Because let us face it, if we keep on doing what we have been doing, we will keep on getting what we have been getting. Or worse, we will experience the law of returns.
This is because the second law of thermodynamics is clear. The total entropy of a system either increases or remains constant; it never decreases.
In simple terms, what this means is that, unless we halt the entropy, things will not improve.
And the late Tai Solarin was an excellent example of this. We all remember the late Mr. Solarin as an educator, who happened to be one of the most altruistic Nigerians that ever lived. He was incorruptible and was a specimen of patriotism.
If ever there was a good man, that person was Tai Solarin. He founded Mayflower Secondary School, which went on to be a world-renowned centre for sound education and the building of moral character in young people.
He became an activist and an advocate for good governance, and was an acerbic critic of various governments, through his weekly column in the Daily Times, Nigerian Tribune and The Guardian Newspapers.
However, when in 1989, Tai Solarin became the first chairman of the People’s Bank, we saw that being a good man alone could not help him make the bank good. The bank became rife with corruption, mismanagement and entropy.
Why? Because good men, heading institutions without good foundations, will still produce destruction, taking us back to what Prophet Mohammed said:
“Do you know what is better than charity and fasting and prayer? It is keeping peace and good relations between people.”

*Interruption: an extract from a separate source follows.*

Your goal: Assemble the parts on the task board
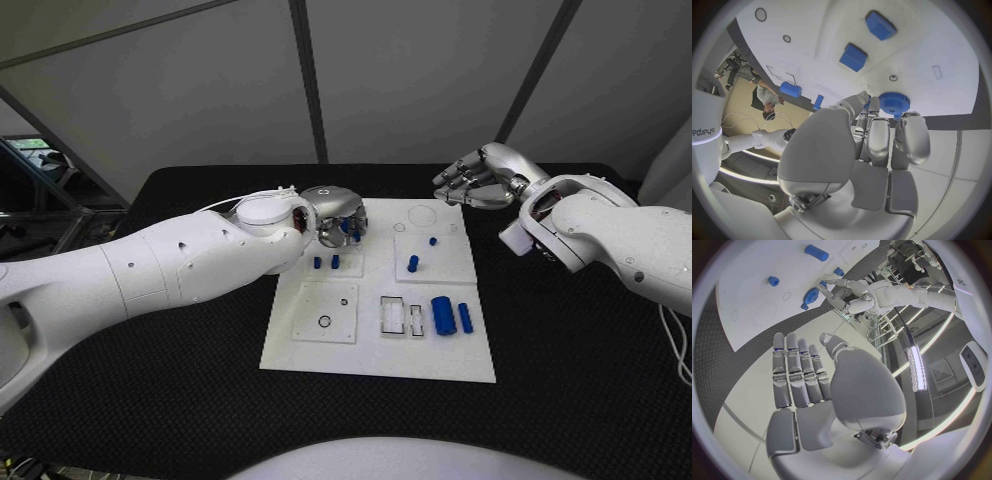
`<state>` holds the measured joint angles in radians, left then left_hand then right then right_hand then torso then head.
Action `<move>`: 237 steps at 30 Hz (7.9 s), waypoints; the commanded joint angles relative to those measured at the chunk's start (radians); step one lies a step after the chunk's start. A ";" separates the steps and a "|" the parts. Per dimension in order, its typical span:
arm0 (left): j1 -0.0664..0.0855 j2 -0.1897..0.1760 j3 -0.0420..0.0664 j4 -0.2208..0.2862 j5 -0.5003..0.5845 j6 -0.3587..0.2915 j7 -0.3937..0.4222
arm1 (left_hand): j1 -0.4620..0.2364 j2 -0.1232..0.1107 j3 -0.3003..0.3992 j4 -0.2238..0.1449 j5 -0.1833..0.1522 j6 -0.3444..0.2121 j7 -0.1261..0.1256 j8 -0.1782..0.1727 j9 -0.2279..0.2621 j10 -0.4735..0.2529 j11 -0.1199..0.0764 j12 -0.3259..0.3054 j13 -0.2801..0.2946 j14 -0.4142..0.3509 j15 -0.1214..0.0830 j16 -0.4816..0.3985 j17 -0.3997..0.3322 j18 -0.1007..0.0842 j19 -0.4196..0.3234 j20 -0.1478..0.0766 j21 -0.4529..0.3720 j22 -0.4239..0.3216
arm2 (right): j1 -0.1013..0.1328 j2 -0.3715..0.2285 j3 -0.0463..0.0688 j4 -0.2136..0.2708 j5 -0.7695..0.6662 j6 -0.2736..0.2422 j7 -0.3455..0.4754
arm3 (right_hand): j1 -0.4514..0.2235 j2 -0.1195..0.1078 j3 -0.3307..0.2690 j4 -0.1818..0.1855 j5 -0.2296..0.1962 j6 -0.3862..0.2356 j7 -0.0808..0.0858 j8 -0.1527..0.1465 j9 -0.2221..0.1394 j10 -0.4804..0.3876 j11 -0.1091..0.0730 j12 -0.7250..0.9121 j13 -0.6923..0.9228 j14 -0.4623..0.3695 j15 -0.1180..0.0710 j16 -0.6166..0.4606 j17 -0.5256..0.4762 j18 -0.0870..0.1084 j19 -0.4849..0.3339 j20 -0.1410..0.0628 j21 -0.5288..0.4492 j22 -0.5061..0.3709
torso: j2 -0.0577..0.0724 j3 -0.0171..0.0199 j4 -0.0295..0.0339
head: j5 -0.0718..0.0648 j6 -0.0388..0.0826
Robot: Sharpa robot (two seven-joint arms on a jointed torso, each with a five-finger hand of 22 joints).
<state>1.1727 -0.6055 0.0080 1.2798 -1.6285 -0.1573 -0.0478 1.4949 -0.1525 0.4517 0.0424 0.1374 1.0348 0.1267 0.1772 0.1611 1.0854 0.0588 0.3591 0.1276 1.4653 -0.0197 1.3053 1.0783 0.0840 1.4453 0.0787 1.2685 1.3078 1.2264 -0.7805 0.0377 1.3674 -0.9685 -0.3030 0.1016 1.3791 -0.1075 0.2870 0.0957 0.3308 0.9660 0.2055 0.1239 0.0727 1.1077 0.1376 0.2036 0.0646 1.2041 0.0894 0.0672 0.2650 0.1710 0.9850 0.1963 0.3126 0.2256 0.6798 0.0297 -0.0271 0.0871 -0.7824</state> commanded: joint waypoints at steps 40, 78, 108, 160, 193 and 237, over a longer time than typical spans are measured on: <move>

It is time to feel our nation’s pulse and steer the ship of state away from a failed state destination. Restructuring is the lighthouse that will guide the Nigerian state’s ship back to the safety of land.
And it is not just for the big line items. Even in the little things, we must restructure, for the good of our people.

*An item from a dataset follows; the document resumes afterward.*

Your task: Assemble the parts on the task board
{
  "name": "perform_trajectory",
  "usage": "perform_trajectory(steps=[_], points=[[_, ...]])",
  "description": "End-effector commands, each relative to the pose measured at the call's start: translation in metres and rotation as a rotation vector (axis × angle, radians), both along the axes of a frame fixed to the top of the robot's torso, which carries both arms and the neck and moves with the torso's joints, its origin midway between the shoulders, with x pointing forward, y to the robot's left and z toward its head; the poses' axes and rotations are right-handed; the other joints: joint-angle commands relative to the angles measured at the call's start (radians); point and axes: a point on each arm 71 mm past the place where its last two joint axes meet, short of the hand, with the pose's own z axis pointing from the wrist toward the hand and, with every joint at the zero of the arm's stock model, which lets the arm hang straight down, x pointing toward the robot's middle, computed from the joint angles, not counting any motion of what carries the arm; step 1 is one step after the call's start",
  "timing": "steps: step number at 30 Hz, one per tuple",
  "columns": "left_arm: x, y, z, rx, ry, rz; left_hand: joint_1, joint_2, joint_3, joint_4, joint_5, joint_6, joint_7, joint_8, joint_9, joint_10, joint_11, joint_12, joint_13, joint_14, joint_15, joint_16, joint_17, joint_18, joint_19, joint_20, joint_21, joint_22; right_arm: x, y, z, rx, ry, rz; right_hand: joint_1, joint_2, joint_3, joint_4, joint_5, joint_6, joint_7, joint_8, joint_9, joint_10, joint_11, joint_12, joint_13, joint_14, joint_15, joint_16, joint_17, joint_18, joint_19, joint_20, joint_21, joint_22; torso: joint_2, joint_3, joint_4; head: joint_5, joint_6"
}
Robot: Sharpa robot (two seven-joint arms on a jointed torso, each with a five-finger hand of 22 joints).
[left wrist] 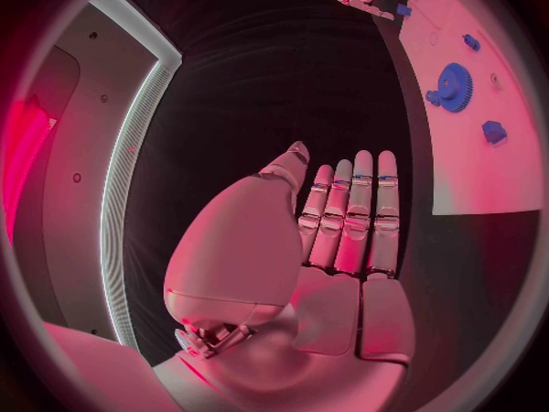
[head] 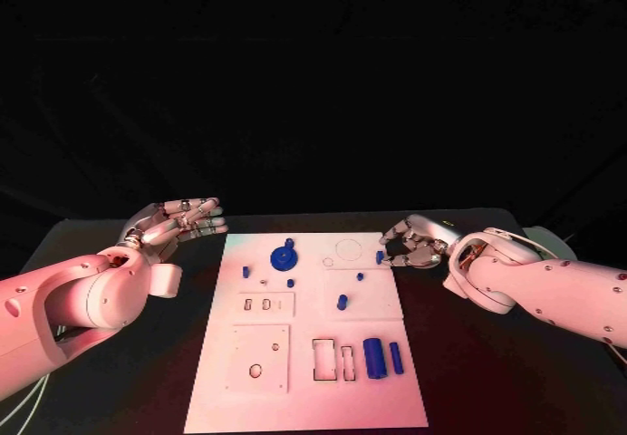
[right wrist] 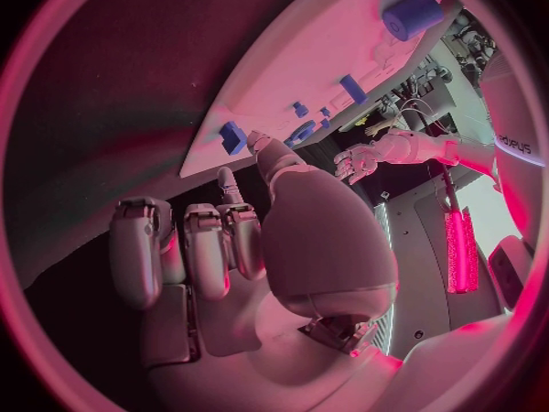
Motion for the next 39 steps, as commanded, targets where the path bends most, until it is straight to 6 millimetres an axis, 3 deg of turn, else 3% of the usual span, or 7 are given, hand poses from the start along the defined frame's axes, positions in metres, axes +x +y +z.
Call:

Take a sector, like agriculture. Today, Nigeria is dependent on food imports for much of her food needs, primarily or even entirely because agriculture is controlled from Abuja. And that idea is preposterous.

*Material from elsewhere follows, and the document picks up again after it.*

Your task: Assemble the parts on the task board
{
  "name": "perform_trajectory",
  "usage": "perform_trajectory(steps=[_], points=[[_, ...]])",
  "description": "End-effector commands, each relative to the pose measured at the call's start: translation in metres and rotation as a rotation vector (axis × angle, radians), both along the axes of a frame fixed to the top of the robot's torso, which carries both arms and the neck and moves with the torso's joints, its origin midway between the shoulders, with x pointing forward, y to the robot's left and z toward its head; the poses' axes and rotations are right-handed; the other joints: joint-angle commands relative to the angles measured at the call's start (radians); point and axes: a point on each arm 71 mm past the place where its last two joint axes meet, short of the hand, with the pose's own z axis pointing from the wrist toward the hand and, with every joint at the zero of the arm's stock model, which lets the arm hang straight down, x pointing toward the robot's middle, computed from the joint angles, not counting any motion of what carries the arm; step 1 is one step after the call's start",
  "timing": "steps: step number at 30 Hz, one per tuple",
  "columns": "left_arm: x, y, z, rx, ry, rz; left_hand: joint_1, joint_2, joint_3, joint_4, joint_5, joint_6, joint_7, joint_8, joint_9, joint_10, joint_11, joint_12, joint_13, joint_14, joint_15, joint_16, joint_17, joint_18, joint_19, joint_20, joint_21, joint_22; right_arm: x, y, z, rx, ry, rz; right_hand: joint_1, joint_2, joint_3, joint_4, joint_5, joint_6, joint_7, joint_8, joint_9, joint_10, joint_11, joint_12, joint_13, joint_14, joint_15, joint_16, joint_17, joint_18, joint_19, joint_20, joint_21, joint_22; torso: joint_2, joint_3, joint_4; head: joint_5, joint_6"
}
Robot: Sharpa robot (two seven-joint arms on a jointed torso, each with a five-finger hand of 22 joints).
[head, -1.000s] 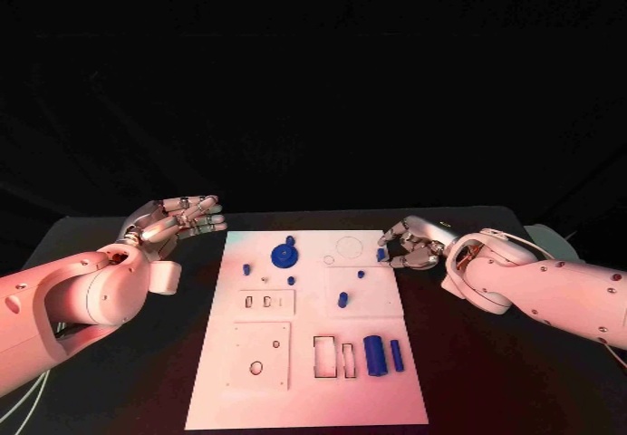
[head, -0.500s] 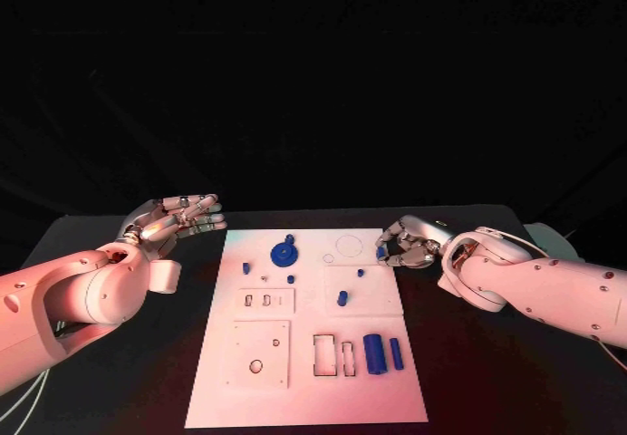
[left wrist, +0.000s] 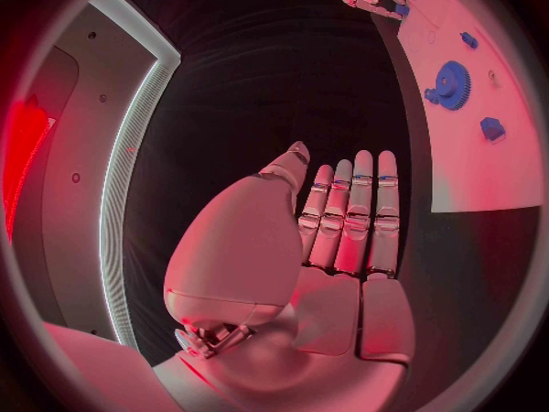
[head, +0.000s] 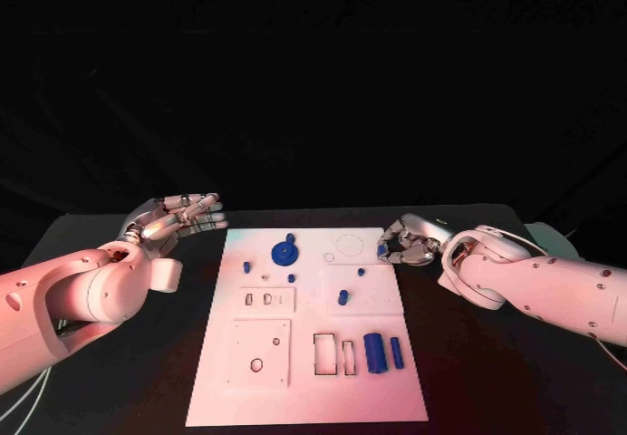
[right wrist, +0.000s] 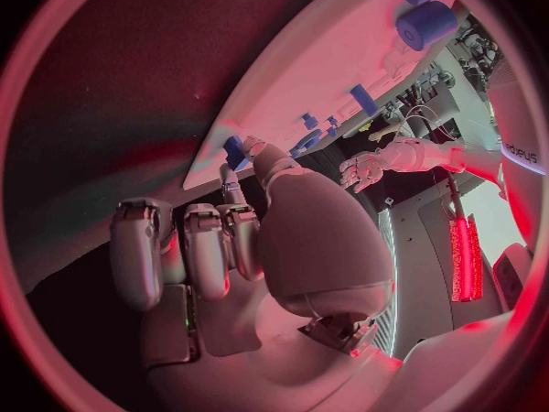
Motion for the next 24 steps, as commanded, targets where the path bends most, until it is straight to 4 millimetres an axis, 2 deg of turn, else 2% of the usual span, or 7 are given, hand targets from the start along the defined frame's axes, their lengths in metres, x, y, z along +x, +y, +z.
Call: perform_trajectory(steps=[1,14,18,24], points=[[-0.0002,-0.0032,0.0015,-0.007,-0.011,-0.024,0.000,0.010,-0.001,-0.006,-0.002,0.004,0.003,-0.007,-0.001,0.003,0.002,-0.004,-0.001,-0.008,0.000,-0.006,-0.001,0.008,-0.007,0.000,-0.006,-0.001,0.0007,-0.0012,-0.0011,-0.015,0.006,-0.009,0.001,0.009,0.006,-0.002,-0.006,0.008,0.001,0.003,0.001,0.049,-0.009,0.004,0.202,0.102,-0.008,0.003,0.254,0.007,0.009,-0.005,0.003,0.157,0.000,0.0008,-0.0004,0.002,0.000],[-0.0004,-0.0032,0.0018,-0.009,-0.014,-0.028,0.000,0.010,0.000,-0.006,-0.002,0.004,0.003,-0.008,-0.001,0.003,0.002,-0.004,-0.001,-0.008,0.000,-0.006,-0.002,0.009,-0.007,0.000,-0.007,-0.002,0.0016,0.0024,-0.0041,-0.013,0.010,-0.007,0.004,0.012,0.013,-0.005,-0.013,0.012,0.000,0.005,0.001,0.054,-0.011,0.008,0.207,0.103,-0.009,0.005,0.258,0.006,0.013,-0.007,0.007,0.162,0.001,0.0021,-0.0008,0.001,-0.006],[-0.0004,-0.0033,0.0018,-0.009,-0.014,-0.029,0.000,0.010,0.000,-0.006,-0.002,0.004,0.003,-0.008,-0.001,0.003,0.002,-0.004,-0.001,-0.008,0.000,-0.006,-0.002,0.009,-0.007,0.000,-0.007,-0.002,0.0011,0.0035,-0.0039,-0.009,0.005,-0.004,0.003,0.013,0.015,-0.005,-0.015,0.015,-0.001,0.006,0.001,0.058,-0.012,0.011,0.211,0.104,-0.010,0.007,0.262,0.005,0.017,-0.007,0.012,0.165,0.000,0.0013,0.0002,-0.001,-0.008],[-0.0003,-0.0030,0.0017,-0.009,-0.014,-0.028,0.000,0.010,0.000,-0.006,-0.002,0.004,0.003,-0.008,-0.001,0.003,0.002,-0.004,-0.001,-0.008,0.000,-0.007,-0.002,0.009,-0.007,0.000,-0.007,-0.002,0.0007,0.0039,-0.0030,-0.003,-0.007,-0.009,-0.011,0.000,0.010,-0.004,-0.026,0.008,0.001,0.000,-0.001,0.054,-0.010,0.008,0.207,0.104,-0.010,0.007,0.263,0.005,0.016,-0.008,0.011,0.165,0.000,0.0014,0.0001,0.000,-0.009]])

The states are better equipped, by reason of proximity, to handle agriculture. Yet, how many states have a ministry and an agriculture commissioner?
And now, the disconnect between Abuja and the states leads to a situation where one of the most fertile and stable nations on Earth has to import food.
In pre-colonial times, and during the First Republic, Nigeria had well marked out grazing routes. That ensured that grazers knew where to go and restricted contacts between them and farmers.
Now, these routes have disappeared. Of course, when this happens, there will be conflict. Brazil and Argentina are the largest beef exporters in the world, and they have grazing routes.
In fact, In Brazil, pasture land outweighs planted cropland by about five times. This is because all tiers of governments in Brazil have worked together to restrict these areas, not only to avoid conflict between grazers and farmers, but also to ensure that Brazil’s great forests, including the Amazon, are not deforested.
If Brazil and Argentina can do it, we can do it too. We have to put in the political and intellectual effort.
You see, the concentration of power at the centre affects every sector.
We cannot have the mentality that it is better to reign in hell than serve in Heaven. No one can reign in hell. The heat is too great. The victories are too little. It is a lose-lose situation. We are all the better if we come up with a win-win situation. And the only way we all win is if we restructure, while we still have a foundation to stand on.
We must always remember that we are all brothers and sisters born from the womb of one mother Nigeria and that when brothers fight to the death, it is their neighbours that inherit their father’s property.
We must stop fighting each other as Nigerians, and we must start fighting for Nigeria. Arise o compatriots, Nigeria’s call obey. Nigeria is calling for restructuring. And I urge all Nigerians to obey our mother’s voice.
Thank you for your time and for listening, and may God bless the Federal Republic of Nigeria.
Vice President of Nigeria, 1999-2007.